ACTIVITY.
Go through the material line by line and copy each one with the word "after".

______________________________

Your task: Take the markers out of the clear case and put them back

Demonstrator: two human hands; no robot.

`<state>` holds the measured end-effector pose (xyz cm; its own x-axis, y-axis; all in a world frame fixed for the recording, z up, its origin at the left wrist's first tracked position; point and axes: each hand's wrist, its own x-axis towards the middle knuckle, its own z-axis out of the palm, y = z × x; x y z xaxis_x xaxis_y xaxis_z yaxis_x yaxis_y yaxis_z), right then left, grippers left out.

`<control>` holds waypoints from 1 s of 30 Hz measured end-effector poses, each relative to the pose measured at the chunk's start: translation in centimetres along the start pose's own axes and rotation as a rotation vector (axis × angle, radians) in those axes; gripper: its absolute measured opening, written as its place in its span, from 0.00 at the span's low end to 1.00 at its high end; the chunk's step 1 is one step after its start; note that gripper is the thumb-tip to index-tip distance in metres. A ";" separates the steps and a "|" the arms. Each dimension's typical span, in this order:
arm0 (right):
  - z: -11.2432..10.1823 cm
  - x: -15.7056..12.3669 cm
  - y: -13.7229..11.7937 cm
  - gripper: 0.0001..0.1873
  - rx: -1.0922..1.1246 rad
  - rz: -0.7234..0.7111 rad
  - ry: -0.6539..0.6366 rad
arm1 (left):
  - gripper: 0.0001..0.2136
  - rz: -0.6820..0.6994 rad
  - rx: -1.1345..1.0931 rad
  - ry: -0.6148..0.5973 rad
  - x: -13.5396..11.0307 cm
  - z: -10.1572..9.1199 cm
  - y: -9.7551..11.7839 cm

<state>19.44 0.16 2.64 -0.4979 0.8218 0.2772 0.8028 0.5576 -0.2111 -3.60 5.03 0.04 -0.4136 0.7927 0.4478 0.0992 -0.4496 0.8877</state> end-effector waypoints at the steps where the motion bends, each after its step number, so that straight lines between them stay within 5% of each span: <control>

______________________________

EXERCISE SOLUTION.
`<control>` holds waypoints from 1 s of 30 Hz measured end-effector poses, each relative to the pose measured at the chunk's start: translation in centimetres along the start pose's own axes and rotation as a rotation vector (axis × angle, radians) in those axes; gripper: its absolute measured opening, written as its place in its span, from 0.00 at the span's low end to 1.00 at its high end; the chunk's step 1 is one step after its start; note that gripper is the thumb-tip to index-tip distance in metres. A ";" separates the steps and a "|" the arms. Each dimension's typical span, in this order:
<state>19.44 0.16 2.64 -0.4979 0.8218 0.2772 0.8028 0.5576 -0.2111 -3.60 5.03 0.04 -0.4136 0.7927 0.4478 0.0992 -0.4496 0.8877</state> end-effector waypoints at the steps where the motion bends, each after its step number, so that straight lines between them stay within 5% of each span: <control>

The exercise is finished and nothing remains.